SEC Updates Enforcement Manual, Improving Process and Transparency
American Bar Association
Summary
- In February 2026, the U.S. Securities and Exchange Commission announced the first updates to its Enforcement Manual in nearly a decade.
- The revisions provide improvements to process and transparency, and they should be helpful to lawyers who represent parties involved in SEC investigations.
On February 24, 2026, the U.S. Securities and Exchange Commission (SEC) announced significant updates to its Enforcement Manual. These revisions make improvements to process and transparency, and they should be helpful to companies and individuals who find themselves involved in SEC investigations.
Background on the Enforcement Manual
The manual guides staff members of the SEC's Division of Enforcement as they conduct investigations. Although the manual does not have the force of law, division staff members regularly consult it for direction and seek to comply with it.
The SEC also makes the manual publicly available on its website. So, besides guiding SEC staff, the manual also is a valuable resource to companies and individuals as they navigate investigations by the division.

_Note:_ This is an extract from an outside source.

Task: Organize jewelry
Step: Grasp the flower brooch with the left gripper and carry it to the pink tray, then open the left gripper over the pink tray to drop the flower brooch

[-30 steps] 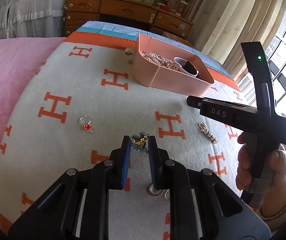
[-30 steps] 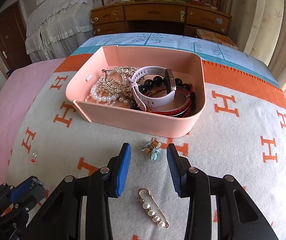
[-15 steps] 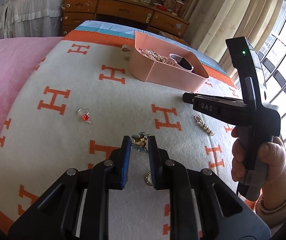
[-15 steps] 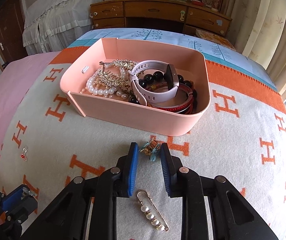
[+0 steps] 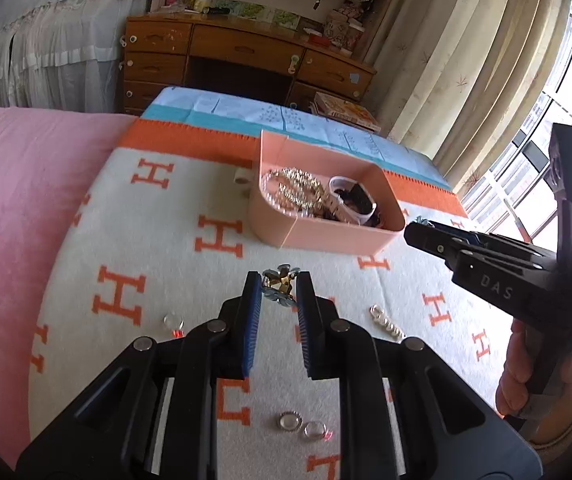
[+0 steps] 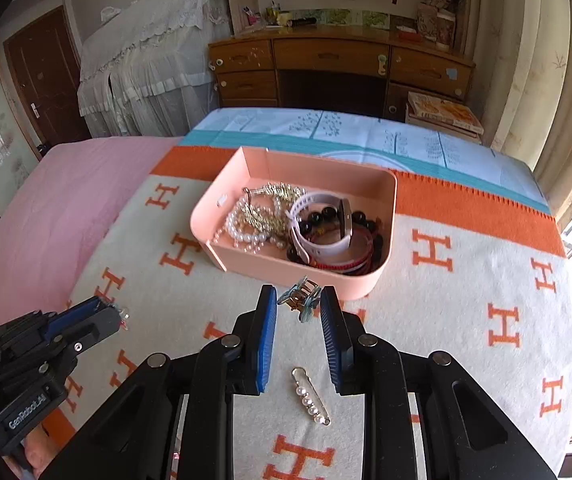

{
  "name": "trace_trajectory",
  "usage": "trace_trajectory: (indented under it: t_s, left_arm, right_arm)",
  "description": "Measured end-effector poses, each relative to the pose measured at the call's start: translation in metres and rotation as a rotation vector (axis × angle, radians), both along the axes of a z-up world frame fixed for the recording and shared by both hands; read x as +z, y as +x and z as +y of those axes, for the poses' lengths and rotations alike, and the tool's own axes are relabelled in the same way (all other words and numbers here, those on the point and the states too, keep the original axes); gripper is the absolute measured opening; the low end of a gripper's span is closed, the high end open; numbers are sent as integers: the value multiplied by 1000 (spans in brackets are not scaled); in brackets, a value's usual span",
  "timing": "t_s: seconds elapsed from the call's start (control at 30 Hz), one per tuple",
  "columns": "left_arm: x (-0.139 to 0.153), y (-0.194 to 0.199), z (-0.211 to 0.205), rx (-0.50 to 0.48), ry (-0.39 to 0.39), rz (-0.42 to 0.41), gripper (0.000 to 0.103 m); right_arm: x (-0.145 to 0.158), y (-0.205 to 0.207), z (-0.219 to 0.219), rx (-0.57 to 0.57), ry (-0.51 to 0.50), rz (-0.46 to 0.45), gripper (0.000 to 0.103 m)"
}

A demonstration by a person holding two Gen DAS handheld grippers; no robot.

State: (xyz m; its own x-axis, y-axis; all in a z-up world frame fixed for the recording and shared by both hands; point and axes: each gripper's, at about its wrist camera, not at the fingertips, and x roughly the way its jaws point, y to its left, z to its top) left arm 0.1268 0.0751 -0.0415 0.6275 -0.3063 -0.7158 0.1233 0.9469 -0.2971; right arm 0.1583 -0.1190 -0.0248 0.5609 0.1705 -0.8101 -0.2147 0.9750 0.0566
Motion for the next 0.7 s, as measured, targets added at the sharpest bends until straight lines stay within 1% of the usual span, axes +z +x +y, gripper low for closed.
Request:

The recent updates to the manual are the first revisions since 2017. Going forward, however, the SEC announced that the manual will undergo yearly reviews.

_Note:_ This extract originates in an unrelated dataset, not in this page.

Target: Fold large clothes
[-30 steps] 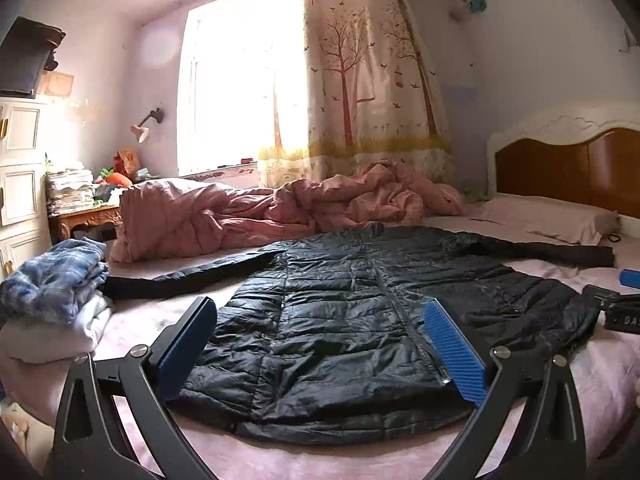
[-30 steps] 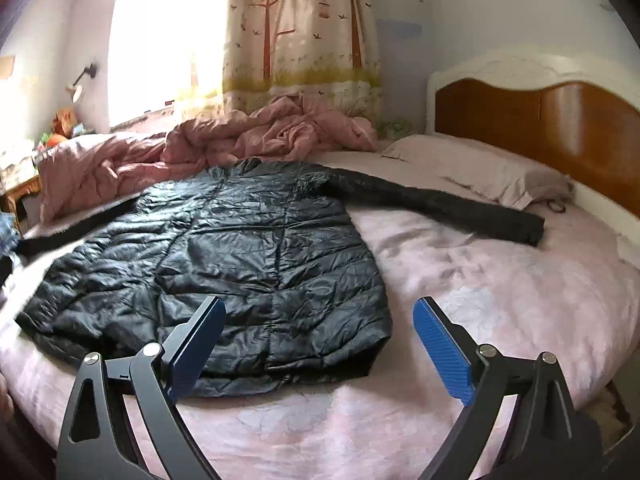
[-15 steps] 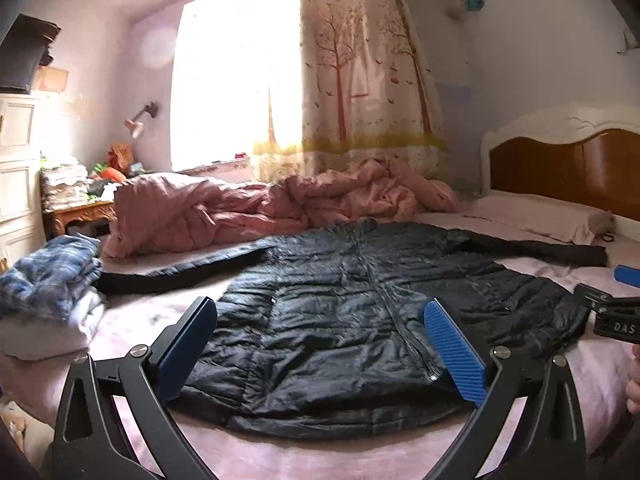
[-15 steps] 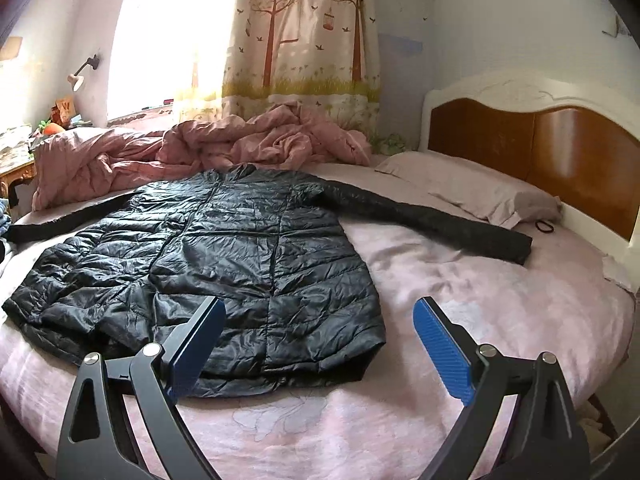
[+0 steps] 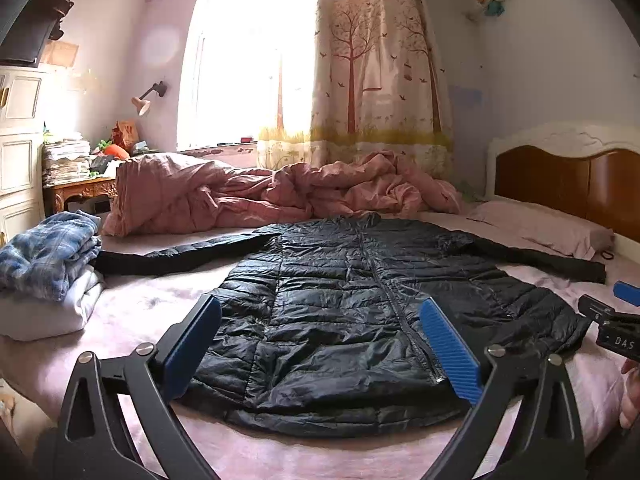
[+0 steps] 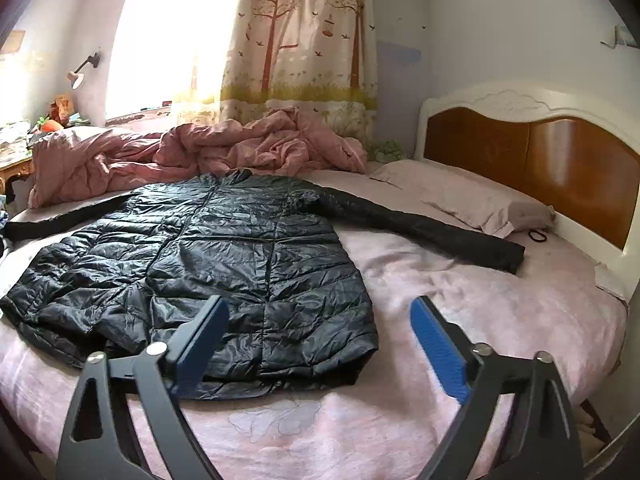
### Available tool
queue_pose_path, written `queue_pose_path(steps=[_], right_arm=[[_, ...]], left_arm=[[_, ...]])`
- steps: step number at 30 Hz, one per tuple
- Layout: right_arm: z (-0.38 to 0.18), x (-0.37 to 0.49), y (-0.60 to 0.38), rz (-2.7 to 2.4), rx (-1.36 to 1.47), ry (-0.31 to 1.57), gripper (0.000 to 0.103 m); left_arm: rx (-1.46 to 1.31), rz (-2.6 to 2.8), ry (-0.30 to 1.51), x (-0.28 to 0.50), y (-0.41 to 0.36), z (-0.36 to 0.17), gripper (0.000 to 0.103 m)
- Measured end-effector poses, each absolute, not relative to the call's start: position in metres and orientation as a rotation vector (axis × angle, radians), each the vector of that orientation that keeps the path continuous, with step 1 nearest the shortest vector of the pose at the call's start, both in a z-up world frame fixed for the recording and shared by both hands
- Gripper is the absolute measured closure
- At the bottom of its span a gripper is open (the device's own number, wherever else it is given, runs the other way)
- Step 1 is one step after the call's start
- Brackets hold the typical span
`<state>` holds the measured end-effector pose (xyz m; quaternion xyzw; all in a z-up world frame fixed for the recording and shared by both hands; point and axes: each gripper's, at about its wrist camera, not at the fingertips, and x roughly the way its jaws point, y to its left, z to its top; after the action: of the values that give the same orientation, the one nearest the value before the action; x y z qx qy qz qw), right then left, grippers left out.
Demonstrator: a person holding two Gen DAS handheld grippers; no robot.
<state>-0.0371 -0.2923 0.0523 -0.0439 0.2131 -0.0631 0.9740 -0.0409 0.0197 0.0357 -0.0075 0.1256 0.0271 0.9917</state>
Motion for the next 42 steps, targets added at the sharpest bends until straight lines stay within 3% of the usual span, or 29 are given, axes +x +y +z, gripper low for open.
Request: queue_pose_path(steps=[25, 35, 42], right_arm=[[0.043, -0.028, -0.289, -0.025, -0.045, 0.533, 0.019], [0.014, -0.035, -0.233, 0.246, -0.307, 0.648, 0.02], [-0.015, -0.016, -0.222, 0.126, -0.388, 0.753, 0.02]], left_arm=[[0.062, 0.055, 0.32, -0.034, 0.012, 0.026, 0.002], [0.307, -0.097, 0.525, -0.02, -0.03, -0.007, 0.005], [0.485, -0.157, 0.647, -0.016, -0.054, -0.041, 0.005]])
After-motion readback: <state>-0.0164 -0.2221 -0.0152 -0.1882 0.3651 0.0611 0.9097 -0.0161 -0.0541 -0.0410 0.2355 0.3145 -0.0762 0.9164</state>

SEC Chairman Paul S. Atkins explained that the recent revisions to the manual enhance the division's "commitment to transparency, fairness, and process" in conducting investigations. Similarly, Margaret A. Ryan, the division's director, commented that the updated manual "seeks to clarify, and enhance the public's understanding of, how we enforce the federal securities laws." Although the manual includes multiple updates, the more significant revisions highlighted in the SEC's press release are discussed below.
Revisions to the Wells Process
A Wells notice is a formal communication from division staff to a person under investigation, informing the person that the staff intends to recommend charges against the person for violating the federal securities laws. See SEC, Enforcement Manual [hereinafter Manual] at 2-22. The Wells notice itself typically does not provide many details, but it identifies the securities law violations at issue and informs the recipient that the recipient may make a Wells submission to the SEC, explaining the recipient's view of the matter. A Wells notice is typically accompanied by a Wells call, in which the staff explains the factual basis for the contemplated charges in greater detail. See Manual at 2-22 to 2-23.
Before the SEC brings an enforcement action, the action must be approved by a majority of the SEC commissioners. And before voting on whether to approve an enforcement action, the commissioners are provided with an action memo detailing the staff's view of the matter, along with any Wells submissions. See Manual at 2-24, 2-27.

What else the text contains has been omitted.